◆ What you should do ◆
Write out, word for word, only the lines from the one containing "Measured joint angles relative" through the final line of the data.

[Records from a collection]
______________________________

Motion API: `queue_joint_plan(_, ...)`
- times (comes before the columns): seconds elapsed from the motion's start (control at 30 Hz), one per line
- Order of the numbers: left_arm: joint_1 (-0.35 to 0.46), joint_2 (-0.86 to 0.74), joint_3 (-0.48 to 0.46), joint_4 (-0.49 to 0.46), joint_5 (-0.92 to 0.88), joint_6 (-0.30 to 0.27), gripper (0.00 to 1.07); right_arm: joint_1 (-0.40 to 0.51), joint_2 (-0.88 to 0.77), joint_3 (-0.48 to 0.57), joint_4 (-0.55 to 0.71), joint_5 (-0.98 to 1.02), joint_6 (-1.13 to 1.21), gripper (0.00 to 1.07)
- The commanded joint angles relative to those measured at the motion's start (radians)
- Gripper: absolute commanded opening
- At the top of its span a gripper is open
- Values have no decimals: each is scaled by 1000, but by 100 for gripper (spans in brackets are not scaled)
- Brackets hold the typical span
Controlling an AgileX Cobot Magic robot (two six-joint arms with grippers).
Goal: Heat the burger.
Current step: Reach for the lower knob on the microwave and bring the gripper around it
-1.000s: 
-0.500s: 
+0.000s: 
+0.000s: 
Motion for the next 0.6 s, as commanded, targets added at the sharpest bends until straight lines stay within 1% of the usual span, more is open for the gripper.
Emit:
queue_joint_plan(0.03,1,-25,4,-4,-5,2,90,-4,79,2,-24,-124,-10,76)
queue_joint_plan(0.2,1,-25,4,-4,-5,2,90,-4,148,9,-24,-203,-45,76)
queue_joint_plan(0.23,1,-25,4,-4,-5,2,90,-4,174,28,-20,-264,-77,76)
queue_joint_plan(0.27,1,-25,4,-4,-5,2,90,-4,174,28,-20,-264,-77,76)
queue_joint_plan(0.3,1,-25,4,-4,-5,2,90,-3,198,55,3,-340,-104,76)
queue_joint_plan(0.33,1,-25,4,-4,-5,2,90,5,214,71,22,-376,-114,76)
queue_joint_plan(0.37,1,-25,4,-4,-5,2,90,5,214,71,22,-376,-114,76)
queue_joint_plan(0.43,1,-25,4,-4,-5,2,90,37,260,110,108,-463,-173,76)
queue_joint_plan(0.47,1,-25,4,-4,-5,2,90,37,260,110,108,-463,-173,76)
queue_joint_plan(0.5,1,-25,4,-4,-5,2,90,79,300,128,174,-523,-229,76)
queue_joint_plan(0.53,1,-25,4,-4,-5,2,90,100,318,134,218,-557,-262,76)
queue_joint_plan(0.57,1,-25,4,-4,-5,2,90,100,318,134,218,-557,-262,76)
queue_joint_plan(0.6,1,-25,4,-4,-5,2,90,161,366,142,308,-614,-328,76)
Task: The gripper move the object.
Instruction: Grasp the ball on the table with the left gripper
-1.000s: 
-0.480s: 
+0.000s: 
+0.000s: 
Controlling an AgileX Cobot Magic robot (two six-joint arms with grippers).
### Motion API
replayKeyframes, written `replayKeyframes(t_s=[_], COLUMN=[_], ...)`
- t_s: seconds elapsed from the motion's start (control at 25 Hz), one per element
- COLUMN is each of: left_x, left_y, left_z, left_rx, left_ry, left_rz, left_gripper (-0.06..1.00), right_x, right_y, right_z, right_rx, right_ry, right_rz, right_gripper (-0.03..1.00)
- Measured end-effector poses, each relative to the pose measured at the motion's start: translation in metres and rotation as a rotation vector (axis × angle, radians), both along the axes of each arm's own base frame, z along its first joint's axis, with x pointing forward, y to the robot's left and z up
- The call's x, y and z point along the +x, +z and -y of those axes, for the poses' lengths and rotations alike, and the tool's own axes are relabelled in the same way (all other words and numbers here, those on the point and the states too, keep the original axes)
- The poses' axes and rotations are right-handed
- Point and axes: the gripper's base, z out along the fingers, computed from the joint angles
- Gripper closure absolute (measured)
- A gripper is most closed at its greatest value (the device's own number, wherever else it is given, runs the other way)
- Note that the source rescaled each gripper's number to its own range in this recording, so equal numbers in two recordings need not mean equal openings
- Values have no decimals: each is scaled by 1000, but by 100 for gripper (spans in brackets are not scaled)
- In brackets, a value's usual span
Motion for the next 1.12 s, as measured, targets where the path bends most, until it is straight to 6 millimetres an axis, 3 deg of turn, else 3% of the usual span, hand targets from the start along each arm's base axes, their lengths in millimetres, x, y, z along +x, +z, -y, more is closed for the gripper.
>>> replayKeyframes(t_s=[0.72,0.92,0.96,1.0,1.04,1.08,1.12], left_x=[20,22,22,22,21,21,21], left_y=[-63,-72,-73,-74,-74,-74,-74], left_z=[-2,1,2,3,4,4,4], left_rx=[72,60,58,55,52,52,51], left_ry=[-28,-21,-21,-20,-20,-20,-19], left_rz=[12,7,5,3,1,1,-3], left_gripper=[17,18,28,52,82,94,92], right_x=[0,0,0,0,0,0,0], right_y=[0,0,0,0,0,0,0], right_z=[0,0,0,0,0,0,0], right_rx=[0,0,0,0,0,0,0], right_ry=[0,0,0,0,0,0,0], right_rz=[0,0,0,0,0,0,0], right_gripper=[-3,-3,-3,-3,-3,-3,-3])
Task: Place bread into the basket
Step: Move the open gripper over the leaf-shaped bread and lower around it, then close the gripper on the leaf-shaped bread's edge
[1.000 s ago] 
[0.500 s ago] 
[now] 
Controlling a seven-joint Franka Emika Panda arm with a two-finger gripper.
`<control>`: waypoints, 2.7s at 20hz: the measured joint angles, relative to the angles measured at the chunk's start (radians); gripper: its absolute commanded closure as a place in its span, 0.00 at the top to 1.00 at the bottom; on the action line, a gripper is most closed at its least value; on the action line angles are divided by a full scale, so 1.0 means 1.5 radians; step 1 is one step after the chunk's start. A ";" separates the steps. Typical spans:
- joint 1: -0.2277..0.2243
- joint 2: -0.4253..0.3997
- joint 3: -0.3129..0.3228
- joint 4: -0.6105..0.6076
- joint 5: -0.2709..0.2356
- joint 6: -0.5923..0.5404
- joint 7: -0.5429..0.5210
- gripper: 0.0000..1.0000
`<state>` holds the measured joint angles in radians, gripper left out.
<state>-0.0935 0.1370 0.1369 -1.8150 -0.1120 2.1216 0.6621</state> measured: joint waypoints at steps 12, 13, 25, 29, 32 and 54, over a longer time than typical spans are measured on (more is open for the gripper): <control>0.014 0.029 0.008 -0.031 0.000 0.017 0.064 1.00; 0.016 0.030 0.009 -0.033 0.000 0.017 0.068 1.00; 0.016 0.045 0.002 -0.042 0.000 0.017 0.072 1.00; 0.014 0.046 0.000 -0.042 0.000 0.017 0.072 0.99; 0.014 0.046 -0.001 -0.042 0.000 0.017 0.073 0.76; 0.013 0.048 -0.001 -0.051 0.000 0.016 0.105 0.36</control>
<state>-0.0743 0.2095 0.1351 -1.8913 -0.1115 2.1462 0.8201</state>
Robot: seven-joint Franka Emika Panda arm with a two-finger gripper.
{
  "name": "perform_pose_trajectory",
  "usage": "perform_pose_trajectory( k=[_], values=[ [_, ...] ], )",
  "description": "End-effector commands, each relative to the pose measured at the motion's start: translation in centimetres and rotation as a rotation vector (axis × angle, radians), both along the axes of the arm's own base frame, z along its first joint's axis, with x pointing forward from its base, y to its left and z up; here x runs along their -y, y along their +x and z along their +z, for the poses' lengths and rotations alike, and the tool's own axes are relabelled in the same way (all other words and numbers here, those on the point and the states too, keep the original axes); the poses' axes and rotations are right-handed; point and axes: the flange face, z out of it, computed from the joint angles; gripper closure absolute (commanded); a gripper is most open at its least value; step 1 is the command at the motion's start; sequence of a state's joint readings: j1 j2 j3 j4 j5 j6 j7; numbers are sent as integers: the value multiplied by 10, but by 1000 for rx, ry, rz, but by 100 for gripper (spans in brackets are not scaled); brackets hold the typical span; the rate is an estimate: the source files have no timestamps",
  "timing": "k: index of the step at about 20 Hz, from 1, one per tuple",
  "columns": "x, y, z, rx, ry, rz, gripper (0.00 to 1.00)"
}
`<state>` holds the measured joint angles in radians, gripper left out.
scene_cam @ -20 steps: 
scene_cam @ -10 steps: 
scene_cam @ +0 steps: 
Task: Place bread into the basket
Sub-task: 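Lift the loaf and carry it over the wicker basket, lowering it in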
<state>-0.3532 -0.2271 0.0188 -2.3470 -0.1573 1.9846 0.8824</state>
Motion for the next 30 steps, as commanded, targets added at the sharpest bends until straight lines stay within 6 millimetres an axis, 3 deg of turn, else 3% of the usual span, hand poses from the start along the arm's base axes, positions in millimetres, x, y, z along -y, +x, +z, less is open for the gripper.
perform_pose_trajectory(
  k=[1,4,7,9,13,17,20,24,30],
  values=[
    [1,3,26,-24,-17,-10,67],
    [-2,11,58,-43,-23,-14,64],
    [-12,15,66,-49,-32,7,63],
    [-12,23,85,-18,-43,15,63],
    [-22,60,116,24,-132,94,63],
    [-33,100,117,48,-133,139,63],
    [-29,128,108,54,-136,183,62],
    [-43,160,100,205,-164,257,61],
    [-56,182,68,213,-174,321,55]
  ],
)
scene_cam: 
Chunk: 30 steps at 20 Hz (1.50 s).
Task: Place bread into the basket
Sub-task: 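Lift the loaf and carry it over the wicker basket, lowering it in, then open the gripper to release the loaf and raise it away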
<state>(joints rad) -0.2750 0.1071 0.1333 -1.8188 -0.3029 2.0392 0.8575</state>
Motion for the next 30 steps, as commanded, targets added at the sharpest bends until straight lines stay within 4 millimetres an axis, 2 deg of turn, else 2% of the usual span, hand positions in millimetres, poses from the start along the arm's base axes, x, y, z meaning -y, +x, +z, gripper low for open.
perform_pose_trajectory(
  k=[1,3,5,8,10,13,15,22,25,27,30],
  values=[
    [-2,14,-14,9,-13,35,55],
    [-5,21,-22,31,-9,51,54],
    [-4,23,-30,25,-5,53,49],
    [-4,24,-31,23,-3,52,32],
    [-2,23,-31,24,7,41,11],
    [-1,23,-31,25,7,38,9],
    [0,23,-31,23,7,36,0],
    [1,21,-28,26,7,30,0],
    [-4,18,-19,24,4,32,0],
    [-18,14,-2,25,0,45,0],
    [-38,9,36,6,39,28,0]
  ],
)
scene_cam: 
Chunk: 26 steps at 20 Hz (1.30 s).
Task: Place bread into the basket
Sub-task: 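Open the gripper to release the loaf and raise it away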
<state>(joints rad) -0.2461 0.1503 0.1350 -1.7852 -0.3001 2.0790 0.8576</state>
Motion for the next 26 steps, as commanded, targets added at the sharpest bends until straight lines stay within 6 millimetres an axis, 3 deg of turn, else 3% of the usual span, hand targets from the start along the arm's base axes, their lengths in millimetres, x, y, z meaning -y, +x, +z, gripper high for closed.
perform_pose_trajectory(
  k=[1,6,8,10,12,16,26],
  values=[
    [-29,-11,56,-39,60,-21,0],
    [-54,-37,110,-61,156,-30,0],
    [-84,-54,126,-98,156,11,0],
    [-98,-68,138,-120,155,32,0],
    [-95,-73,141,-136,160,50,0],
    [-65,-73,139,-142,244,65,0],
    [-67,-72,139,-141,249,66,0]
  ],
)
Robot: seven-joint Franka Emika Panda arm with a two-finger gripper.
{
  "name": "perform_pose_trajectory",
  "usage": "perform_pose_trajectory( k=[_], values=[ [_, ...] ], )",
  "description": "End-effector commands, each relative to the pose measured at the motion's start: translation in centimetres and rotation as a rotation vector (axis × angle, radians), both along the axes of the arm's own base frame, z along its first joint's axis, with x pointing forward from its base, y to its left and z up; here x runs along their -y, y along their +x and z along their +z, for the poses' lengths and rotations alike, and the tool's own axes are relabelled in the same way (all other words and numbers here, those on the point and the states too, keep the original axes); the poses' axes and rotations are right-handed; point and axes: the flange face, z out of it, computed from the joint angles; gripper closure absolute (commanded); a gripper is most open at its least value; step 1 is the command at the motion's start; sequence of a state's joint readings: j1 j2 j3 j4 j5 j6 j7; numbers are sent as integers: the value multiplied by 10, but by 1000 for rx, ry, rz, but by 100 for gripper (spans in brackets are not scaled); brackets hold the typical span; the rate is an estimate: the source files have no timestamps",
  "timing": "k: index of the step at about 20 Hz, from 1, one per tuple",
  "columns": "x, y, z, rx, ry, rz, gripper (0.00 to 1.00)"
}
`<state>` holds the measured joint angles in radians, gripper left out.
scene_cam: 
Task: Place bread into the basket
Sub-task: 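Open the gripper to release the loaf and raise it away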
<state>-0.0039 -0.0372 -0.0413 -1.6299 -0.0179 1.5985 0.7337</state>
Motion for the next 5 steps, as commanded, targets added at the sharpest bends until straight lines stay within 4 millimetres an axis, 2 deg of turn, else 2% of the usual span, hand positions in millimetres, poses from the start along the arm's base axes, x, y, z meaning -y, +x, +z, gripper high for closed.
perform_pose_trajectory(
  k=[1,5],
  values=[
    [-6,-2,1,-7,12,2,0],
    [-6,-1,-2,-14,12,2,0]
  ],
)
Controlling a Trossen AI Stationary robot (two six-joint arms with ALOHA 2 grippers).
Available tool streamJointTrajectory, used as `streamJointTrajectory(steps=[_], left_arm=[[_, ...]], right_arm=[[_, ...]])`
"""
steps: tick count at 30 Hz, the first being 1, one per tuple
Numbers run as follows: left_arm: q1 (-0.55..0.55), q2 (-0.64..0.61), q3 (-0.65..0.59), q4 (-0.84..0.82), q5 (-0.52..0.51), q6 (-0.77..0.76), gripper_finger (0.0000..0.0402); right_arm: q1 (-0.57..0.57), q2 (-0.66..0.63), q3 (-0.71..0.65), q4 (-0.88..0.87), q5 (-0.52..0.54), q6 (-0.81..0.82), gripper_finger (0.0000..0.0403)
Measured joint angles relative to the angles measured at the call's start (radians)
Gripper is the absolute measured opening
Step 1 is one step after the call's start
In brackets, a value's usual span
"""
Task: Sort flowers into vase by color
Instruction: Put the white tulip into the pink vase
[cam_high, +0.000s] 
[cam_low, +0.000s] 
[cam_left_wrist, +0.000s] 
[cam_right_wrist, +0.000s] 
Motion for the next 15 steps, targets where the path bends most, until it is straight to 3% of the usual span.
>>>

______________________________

◆ Result of this task ◆
Measured joint angles relative to the angles measured at the call's start (radians)
Gripper is the absolute measured opening
Step 1 is one step after the call's start
In brackets, a value's usual span
"""
Task: Sort flowers into vase by color
Instruction: Put the white tulip into the pink vase
[cam_high, +0.000s] 
[cam_low, +0.000s] 
[cam_left_wrist, +0.000s] 
[cam_right_wrist, +0.000s] 
Motion for the next 15 steps, targets where the path bends most, until it is straight to 3% of the usual span.
>>>

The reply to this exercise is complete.